[[ LISTED ENTRIES, beginning ]]

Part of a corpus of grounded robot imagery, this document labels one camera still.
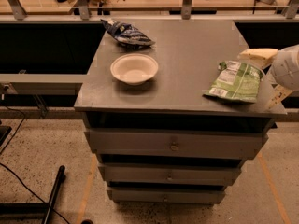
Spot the top grey drawer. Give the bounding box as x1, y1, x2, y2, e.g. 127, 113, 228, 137
86, 129, 268, 160

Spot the bottom grey drawer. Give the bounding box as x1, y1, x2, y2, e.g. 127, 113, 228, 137
107, 188, 225, 204

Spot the black stand leg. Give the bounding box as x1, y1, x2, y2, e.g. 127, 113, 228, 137
0, 165, 66, 224

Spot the grey drawer cabinet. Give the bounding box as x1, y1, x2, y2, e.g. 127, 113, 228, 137
75, 19, 286, 192

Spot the grey metal rail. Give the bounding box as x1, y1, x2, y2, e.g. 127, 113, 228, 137
0, 74, 88, 95

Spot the middle grey drawer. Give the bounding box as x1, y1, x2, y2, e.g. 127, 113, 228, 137
99, 163, 241, 186

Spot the blue chip bag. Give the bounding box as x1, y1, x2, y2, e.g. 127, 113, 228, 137
102, 20, 155, 48

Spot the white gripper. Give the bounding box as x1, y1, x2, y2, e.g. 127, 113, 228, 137
238, 45, 299, 109

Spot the black floor cable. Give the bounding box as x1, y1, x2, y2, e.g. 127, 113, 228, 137
0, 105, 71, 224

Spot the grey drawer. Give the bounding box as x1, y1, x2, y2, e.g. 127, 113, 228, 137
107, 188, 225, 204
99, 163, 241, 186
86, 129, 268, 160

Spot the white paper bowl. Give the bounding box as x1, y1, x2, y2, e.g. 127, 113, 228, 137
110, 53, 159, 85

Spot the green jalapeno chip bag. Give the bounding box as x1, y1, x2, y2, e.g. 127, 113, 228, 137
205, 61, 263, 103

[[ LISTED ENTRIES, end ]]

DESCRIPTION OF THE TASK —
Without including a single picture, restate all of the data word for word.

SOLUTION TO THIS TASK —
Part of a corpus of grounded robot imagery, this document labels one camera still.
Spot the top grey drawer. Give the bounding box as x1, y1, x2, y2, e.g. 127, 113, 228, 137
86, 129, 268, 160

Spot the bottom grey drawer. Give the bounding box as x1, y1, x2, y2, e.g. 127, 113, 228, 137
107, 188, 225, 204

Spot the black stand leg. Give the bounding box as x1, y1, x2, y2, e.g. 127, 113, 228, 137
0, 165, 66, 224

Spot the grey drawer cabinet. Give the bounding box as x1, y1, x2, y2, e.g. 127, 113, 228, 137
75, 19, 286, 192

Spot the grey metal rail. Give the bounding box as x1, y1, x2, y2, e.g. 127, 113, 228, 137
0, 74, 88, 95

Spot the middle grey drawer. Give the bounding box as x1, y1, x2, y2, e.g. 127, 113, 228, 137
99, 163, 241, 186

Spot the blue chip bag. Give the bounding box as x1, y1, x2, y2, e.g. 127, 113, 228, 137
102, 20, 155, 48

Spot the white gripper. Give the bounding box as x1, y1, x2, y2, e.g. 127, 113, 228, 137
238, 45, 299, 109

Spot the black floor cable. Give the bounding box as x1, y1, x2, y2, e.g. 127, 113, 228, 137
0, 105, 71, 224

Spot the grey drawer. Give the bounding box as x1, y1, x2, y2, e.g. 127, 113, 228, 137
107, 188, 225, 204
99, 163, 241, 186
86, 129, 268, 160

Spot the white paper bowl. Give the bounding box as x1, y1, x2, y2, e.g. 127, 113, 228, 137
110, 53, 159, 85

Spot the green jalapeno chip bag. Give the bounding box as x1, y1, x2, y2, e.g. 127, 113, 228, 137
205, 61, 263, 103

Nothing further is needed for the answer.